Başka bir örnek Ürdün/Şeria Nehri’nin sularının kullanımıdır. Ürdün/Şeria nehrinden akan suyun Ürdün, İsrail, Suriye ve Filistin halkları arasında nasıl paylaşılacağı konusu bölgenin en önemli sorunlarından biridir. Söz konusu dört ülkeyi yakından takip eden uzmanlar, günümüzde bu dört ülke arasında yaşayan gerilimin önemli nedenlerinden birinin de Ürdün veya başka bir isimle Şeria nehri olduğunu söylemektedirler. Söz konusu nehir, dört ülkenin de topraklarından geçip Lut gölüne dökülmektedir. Uluslararası suların ortak kullanımı konusunda yeterince bağlayıcı kurallara olmaması, mevcut olanların ise hukuk kurallarına dönüşmemesi, söz konusu dört ülkenin nehir sularının kullanımı konusunda anlaşmazlığa düşmesine neden olmakta, kimi zaman ise bu anlaşmazlıklar çatışmaya dönüşmektedir.

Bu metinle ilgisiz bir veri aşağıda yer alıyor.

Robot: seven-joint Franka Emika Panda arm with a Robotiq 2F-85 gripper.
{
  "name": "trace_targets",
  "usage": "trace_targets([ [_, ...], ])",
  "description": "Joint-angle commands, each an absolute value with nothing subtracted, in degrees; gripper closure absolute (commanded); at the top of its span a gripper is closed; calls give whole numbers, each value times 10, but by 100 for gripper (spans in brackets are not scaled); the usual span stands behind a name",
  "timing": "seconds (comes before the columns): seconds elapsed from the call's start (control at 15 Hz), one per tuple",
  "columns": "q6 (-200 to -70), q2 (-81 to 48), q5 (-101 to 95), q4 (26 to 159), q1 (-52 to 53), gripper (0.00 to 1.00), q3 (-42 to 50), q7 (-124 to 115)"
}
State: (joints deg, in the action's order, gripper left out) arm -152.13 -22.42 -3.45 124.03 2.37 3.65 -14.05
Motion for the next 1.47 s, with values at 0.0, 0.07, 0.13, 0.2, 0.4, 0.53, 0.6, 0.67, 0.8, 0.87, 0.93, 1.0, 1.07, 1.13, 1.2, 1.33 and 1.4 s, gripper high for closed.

Geçmişte de toplumlar arasında sınır aşan suların kullanım konusunda anlaşmazlıklar yaşanıyordu; fakat özellikle 19 yüzyıldan sonra ulus devletlerin yaygınlık kazanmasıyla birlikte bu tarz su kaynaklarının kullanımı konusunda anlaşmazlıklar artmaya ve bir süre sonra çatışmaya dönüşmeye başlamıştır. Zamanla taraflar aynı içeriği; “ortak su/müşterek su, uluslararası su, sınır oluşturan su, sınır aşan su” gibi kavramlar geliştirerek kendi konumlarını güçlendirmeye çalışmışlardır. Ülkelerin kendi toprakları içinde yer alan ve yine aynı ülke sınırları içinde denize veya göle dökülen suların kullanımı konusunda söz konusu ülkenin tam tasarruf hakkı dünya genelinde kabul görmektedir.

Fakat doğduğu ülkenin sınırlarını aşarak başka ülkelerin topraklarına giren akarsuların kullanımı üzerinde kıyıdaş ülkeler arasında çoğu zaman anlaşmazlıklar çıkmaktadır. Özellikle su sıkıntısı çekilen bölgelerde paylaşım konusunda ciddi gerilimler yaşanmakta, kimi zaman bu gerilimler ülkeler arasında çatışmaya dönüşmektedir. İsrail ve Suriye arasında en temel gerilimlerden birini Şeria nehrinin suyunun kullanımı oluşturmaktadır. (Ürdün Nehri) 1950’de İsrail Ulusal Su Merkezi kurmaya çalıştığında Suriye buna askeri müdahalede bulunmuştur. Yine on yıl sonra Suriye Şeria nehrinin üst kısımlarındaki suyu kendi tarafına yönlendirmeye çalışınca, İsrail buna kayıtsız kalmamış ve Suriye tarafından yapılan kanalları bombalayarak inşaat çalışmalarını durdurmuştur.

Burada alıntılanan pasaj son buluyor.